The data set investigated in this study contained both qualitative and quantitative
variables, some of which were clearly not normally distributed. This factor could
have effected the LDA results. However, previous studies have found that LDA is
very robust to mixed data types. As Yoon et al. (1993) states:
In applied research, data are seldom compatible with the underlying assumptions needed to perform statistical inferences. In many fields, like social and
behavioral sciences, business, and biomedical sciences, measurement of hard data
is still a problem. Measurements are, at best, of nominal or ordinal nature.

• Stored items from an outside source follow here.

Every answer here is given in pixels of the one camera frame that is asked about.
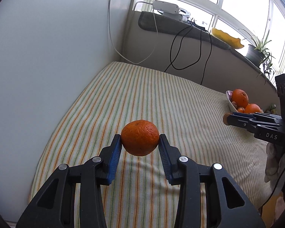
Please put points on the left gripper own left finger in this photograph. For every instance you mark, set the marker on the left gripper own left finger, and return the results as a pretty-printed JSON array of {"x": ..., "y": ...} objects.
[{"x": 53, "y": 205}]

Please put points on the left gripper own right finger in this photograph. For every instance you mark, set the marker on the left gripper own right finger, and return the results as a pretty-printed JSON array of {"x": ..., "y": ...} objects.
[{"x": 226, "y": 203}]

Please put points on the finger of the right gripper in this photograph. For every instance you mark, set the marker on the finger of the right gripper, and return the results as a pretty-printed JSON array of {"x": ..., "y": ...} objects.
[
  {"x": 239, "y": 123},
  {"x": 242, "y": 116}
]

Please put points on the brown longan fruit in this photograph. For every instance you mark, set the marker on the brown longan fruit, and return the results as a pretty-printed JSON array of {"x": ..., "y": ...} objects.
[
  {"x": 235, "y": 105},
  {"x": 225, "y": 118}
]

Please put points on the large orange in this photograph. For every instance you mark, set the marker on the large orange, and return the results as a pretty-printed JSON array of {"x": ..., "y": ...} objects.
[{"x": 252, "y": 108}]

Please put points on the small orange tomato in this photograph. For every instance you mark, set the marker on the small orange tomato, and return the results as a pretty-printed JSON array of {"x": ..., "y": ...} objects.
[{"x": 240, "y": 110}]

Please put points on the medium orange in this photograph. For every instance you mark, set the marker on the medium orange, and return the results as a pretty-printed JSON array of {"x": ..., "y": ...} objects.
[{"x": 240, "y": 97}]

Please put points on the floral white plate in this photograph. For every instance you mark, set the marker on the floral white plate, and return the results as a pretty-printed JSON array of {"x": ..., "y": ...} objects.
[{"x": 228, "y": 95}]

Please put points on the mandarin with stem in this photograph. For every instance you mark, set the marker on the mandarin with stem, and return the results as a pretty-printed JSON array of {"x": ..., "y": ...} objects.
[{"x": 140, "y": 137}]

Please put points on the white gloved right hand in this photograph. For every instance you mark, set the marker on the white gloved right hand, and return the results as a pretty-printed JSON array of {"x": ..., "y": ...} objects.
[{"x": 275, "y": 162}]

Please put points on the striped table cloth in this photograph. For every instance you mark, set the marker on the striped table cloth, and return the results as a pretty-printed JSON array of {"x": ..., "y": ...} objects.
[{"x": 190, "y": 115}]

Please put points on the potted spider plant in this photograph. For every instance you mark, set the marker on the potted spider plant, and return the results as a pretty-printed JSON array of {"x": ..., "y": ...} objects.
[{"x": 259, "y": 54}]

Usually, research workers ignore the discrete nature of the data and proceed with
classification using Fisher’s LDF. In such situations they get a useful, but not an
optimal rule of classification.
The non-optimality of the LDA results in mixed data type situations was
obvious; in this study, the non-optimality lowered the accuracy of the LDA results
to a level lower than that produced by the artificial neural networks.
In addition to parametric discriminant analysis, a single form of non-parametric
discriminant analysis was also evaluated in this study. This non-parametric version
did not perform noticeably differently from the parametric DA versions. However,
there are many forms of non-parametric DA available, each with their own unique
strengths and weaknesses. Thus, the single non-parametric DA conducted in this
study cannot be considered to be representative of all possible non-parametric DAs.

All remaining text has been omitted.